El grupo de trabajo que abandera esta reivindicación ha creado el FESTeen y cuenta con el apoyo de periodistas, abogados, salas, promotores... Alejandro Tena, otro de los implicados, opina que "es el momento político para cambiar esto y fomentar la cultura y el ocio responsable. La música en directo es una experiencia fundamental para el desarrollo de un menor y la estamos prohibiendo en Madrid". Ya se están reuniendo con distintos partidos políticos y preparando un concierto para el mes que viene, en el que los adultos solo podrán entrar si van acompañados de un menor de edad.

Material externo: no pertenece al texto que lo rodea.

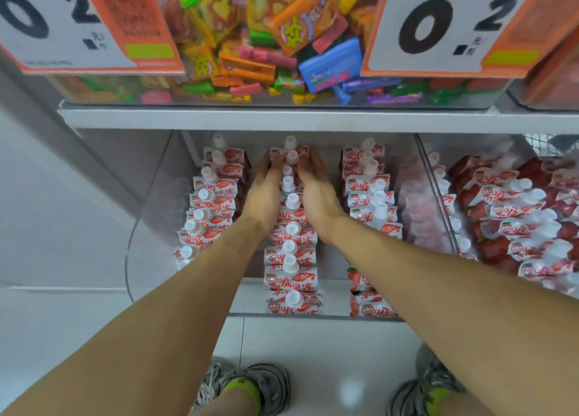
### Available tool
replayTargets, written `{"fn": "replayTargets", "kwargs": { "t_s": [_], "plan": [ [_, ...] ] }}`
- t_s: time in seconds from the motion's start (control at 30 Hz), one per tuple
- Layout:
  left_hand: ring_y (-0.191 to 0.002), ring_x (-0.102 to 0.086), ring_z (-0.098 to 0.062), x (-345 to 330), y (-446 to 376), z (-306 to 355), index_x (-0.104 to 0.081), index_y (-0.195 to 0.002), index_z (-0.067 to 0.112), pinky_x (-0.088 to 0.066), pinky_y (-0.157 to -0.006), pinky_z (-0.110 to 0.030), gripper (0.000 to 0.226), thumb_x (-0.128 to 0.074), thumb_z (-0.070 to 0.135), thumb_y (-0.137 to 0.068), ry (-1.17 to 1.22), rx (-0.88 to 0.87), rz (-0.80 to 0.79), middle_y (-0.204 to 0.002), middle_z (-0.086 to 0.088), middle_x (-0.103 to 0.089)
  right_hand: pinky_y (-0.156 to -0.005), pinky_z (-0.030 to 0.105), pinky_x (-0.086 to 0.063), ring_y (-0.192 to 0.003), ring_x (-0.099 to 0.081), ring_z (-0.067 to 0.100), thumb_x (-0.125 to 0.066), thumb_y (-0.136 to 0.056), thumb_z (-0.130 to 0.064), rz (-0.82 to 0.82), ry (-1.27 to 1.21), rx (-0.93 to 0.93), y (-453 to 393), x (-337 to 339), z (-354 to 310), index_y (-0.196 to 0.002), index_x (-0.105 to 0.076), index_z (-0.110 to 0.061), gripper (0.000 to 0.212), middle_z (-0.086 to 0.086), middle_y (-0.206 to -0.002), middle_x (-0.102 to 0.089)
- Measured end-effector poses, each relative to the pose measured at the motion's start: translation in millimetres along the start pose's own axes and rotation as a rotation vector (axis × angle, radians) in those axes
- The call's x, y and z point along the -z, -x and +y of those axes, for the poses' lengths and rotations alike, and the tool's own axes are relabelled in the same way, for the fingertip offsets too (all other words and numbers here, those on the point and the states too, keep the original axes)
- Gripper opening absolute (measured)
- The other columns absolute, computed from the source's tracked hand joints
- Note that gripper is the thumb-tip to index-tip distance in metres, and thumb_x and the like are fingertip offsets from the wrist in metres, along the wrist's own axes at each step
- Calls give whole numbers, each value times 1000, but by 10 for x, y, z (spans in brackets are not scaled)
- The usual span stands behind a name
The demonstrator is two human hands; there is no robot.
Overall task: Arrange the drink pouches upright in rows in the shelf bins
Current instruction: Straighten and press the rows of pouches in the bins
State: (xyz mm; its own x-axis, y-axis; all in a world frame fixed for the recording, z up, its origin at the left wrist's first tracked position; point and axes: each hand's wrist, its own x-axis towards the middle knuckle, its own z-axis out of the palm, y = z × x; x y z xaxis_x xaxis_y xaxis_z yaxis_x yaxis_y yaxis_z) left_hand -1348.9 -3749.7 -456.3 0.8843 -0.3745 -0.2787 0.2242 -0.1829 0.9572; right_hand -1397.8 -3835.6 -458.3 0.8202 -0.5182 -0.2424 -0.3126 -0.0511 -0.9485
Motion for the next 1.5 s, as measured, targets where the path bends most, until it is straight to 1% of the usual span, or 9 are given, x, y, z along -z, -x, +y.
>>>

Diana Cortecero, de La Fonoteca, insiste en lo simple que es la solución: "Es una línea lo que hay que cambiar en la ley. Y después elegir medidas para controlarlo, como pulseras a los menores para identificarles y no servirles alcohol o no servir alcohol durante el concierto (en el basket se hace eso)".

Está bien que por una vez no seamos nosotros quienes nos empeñemos en defender o dejar de defender lo que creemos que es bueno para los adolescentes, y que sean ellos mismos los que se hayan plantado y unido para defender una iniciativa que seguro que llega a buen puerto y hace que por fin empecemos a sentirnos como putos fósiles en los conciertos y nos guardemos nuestras batallitas de cuando con quince años vimos a Rancid de teloneros de Rage Against the Machine por 2.500 pesetas (sí, 15 euros).